Data Visualization (2)

This blog post is my second on ‘Data Visualization‘ and is based on quotes and notes that I’ve made around Edward Tufte’s Visual Display of Quantitative Information. The following quote from the book is an excellent way of describing the simplicity of data graphics (or visualizations) whilst recognising how useful they can be.

Modern data graphics can do much more than simply substitute for small statistical tables. At their best, graphics are instruments for reasining about quantitative information. Often the most effective way to describe, explore, and summarize a set of numbers – even a very large set – is to look at pictures of those numbers. Furthermore, of all methods for analyzing and communicating statistical information, well-designed data graphics are usually the simplest and at the same time the most powerful.

In his book, Tufte dedicates individual chapters to certain aspects of graphics:

Graphical Excellence

Tufte discusses achieving ‘graphical excellence’ by adhering to, or adopting, a series of key tenets. Obviously some of these tenets are more easily achieved than others, but by aiming to adhere to these principles, hopefully the use of data graphics in this project will be a good example of creating quality visualizations.

Firstly, data graphics should:

  • Show the data
  • Induce the viewer to think about the substance rather than about methodology, graphic design, the technology of graphic production or something else
  • Avoid distorting what the data have to say
  • Present many numbers in a small space
  • Make large datasets coherent
  • Encourage the eye to compare different pieces of data
  • Reveal the data at several levels of detail, from a broad overview to a fine structure
  • Serve a reasonably clear purpose: description, exploration, tabulation or decoration
  • Be closely integrated with the statistical and verbal descriptions of a data set

These principles lay a simple groundwork for constructing data graphics: show the data, don’t twist what the data shows, make it easy to look at and don’t let fancy technology and pretty baubles get in the way of the true purpose of the graphic: to convey information to the viewer.

Tufte goes on to describe ‘graphical excellence’ as being: the well-designed presentation of interesting data; complex ideas communicated with clarity, precision and efficiency; giving the viewer the greatest number of ideas in the shortest time, with the least ink, in the smallest space; and being multivariate – showing more than one variable.

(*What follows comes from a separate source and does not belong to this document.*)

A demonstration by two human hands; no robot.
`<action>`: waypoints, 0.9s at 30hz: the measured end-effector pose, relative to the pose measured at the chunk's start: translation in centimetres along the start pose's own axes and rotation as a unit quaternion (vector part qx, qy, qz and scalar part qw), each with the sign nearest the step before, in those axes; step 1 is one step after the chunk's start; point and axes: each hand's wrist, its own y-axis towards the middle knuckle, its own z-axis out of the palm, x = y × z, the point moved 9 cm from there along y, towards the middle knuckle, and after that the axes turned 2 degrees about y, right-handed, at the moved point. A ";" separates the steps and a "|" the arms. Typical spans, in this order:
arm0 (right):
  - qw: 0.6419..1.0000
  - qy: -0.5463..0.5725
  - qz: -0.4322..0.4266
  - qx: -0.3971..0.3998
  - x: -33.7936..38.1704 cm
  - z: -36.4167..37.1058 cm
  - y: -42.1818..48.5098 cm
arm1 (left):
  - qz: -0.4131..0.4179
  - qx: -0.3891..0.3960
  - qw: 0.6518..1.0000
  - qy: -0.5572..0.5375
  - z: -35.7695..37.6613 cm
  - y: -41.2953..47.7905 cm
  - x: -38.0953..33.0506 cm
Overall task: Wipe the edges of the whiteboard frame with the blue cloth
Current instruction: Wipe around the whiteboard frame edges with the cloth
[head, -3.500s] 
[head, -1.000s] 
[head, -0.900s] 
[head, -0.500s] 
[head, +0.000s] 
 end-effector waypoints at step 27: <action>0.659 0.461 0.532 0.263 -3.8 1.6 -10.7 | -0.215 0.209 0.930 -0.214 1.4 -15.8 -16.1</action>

In terms of this project, the relevance of graphical excellence is simple – the process of selecting and applying to university is a complex one, we should be presenting information with clarity and efficiently; we shouldn’t be making applicants remember details for a long time while they try and search for information and we should be showing them as much information as they require, in as short a time as is reasonable and effective. As mentioned in my previous blog post, the human brain is far more capable of taking in more information at a single time than it is remembering multiple pieces of information over a longer time period.

Graphical Integrity

Obviously we have to be truthful and not misleading when representing this data, Tufte lays out a few simple steps to ensuring this integrity:

The representation of numbers, as physically measured on the surface of the graphic itself, should be directly proportional to the numerical quantities represented.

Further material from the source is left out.